Ibarra was found guilty in 1996 of raping and murdering his niece. Hunt took his case a decade later and advanced a mitigation defense, arguing that Ibarra's original attorneys had failed to give jurors an accurate picture of his childhood during the sentencing phase of the trial. Such testimony sometimes persuades juries to give those convicted of capital murder life without parole instead of a death sentence. For Ibarra's defense, his attorneys brought his sister and wife to the stand. They testified merely that he'd grown up poor in Mexico, that his father had "worked on the land," and that later he'd supported his family.

The evidence unearthed by Hunt tells a more harrowing story.
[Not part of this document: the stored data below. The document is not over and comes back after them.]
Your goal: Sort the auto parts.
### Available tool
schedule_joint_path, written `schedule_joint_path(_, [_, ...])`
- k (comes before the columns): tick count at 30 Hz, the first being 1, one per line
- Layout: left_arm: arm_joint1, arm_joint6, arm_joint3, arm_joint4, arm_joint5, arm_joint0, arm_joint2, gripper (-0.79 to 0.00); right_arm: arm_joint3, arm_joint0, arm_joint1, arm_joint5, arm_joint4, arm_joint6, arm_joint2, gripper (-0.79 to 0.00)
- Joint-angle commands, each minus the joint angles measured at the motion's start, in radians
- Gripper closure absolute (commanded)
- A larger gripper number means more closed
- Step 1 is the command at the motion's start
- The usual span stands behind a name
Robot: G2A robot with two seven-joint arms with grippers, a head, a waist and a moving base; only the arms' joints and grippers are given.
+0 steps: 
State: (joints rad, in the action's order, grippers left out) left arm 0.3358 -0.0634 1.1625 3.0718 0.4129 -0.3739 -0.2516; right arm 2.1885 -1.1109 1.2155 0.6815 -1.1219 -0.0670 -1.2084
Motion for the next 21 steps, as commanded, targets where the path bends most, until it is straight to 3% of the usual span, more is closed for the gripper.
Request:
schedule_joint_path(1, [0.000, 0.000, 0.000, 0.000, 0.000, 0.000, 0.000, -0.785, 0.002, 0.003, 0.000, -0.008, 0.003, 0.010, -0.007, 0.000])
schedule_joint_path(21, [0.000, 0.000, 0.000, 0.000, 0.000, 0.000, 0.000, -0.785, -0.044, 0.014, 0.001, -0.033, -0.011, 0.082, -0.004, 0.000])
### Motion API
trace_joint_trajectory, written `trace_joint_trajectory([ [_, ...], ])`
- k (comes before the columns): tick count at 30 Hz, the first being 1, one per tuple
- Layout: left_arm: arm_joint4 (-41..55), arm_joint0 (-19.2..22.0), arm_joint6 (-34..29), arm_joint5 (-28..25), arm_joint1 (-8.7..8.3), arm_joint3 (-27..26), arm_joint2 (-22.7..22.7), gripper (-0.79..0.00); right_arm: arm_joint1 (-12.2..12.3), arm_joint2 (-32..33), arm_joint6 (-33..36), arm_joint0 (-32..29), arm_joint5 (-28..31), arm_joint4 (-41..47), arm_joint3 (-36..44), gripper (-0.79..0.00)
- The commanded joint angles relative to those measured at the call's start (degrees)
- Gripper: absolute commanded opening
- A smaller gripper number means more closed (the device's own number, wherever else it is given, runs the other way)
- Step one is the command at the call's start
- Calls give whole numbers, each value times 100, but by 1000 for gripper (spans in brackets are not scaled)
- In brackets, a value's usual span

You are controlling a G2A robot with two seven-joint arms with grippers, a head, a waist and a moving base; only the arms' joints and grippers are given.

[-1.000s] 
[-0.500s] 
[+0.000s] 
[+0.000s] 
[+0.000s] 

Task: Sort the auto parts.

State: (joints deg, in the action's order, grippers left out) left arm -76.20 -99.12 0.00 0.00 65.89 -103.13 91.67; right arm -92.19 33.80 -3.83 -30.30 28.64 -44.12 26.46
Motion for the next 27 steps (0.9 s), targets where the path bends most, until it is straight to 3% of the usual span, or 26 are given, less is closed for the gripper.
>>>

He found that Ibarra was one of 13 children born into extreme poverty. They often went days without food. The family moved frequently, living together in one room with no electricity, no furniture, and few possessions. The children worked from the age of 6. Because of their malnourishment and exposure, they were frequently sick. Ibarra witnessed one sibling's death and saw other family members close to death.

Ibarra's father savagely beat and demeaned his wife and children. "He beat his children with whatever was around: a belt, a rubber strap, rope, wooden sticks or clubs, a cable, a whip for animals," Hunt wrote in one of his court filings. "He left physical scars, rope burns, and bruises on Ramiro and the other children."

Hunt's efforts to get this information before a jury have bounced around courts since at least 2010. Judges have dismissed the testimony in different ways. The 5th U.S. Cir­cuit Court of Appeals has ruled, for example, that it can't consider the evidence since Ibarra's original lawyers never presented it in state court, although it's ruled those lawyers provided adequate counsel to Ibarra. Hunt's appeal with the Texas Court of Criminal Appeals, in addition to the forensics claims, cites Ibarra's score of 65 on an IQ test and an analysis by two neuropsychologists. As well, Hunt offers testimony from Ibarra's family and teachers stating that Ibarra could not speak intelligibly until the age of 8 (and is still difficult to understand); that he had difficulty cleaning and caring for himself; that he was slow and did poorly at school; that he made no friends, was defenseless, and cried easily; and that he suffered from anxiety and hopelessness.

The CCA recently kicked the cases of Blaine Milam and Edward Busby back to their trial courts to decide if they're intellectually disabled, and it's possible the state's highest criminal court will do the same for Ibarra. If they don't, he'll become the first person executed by Texas in 2021.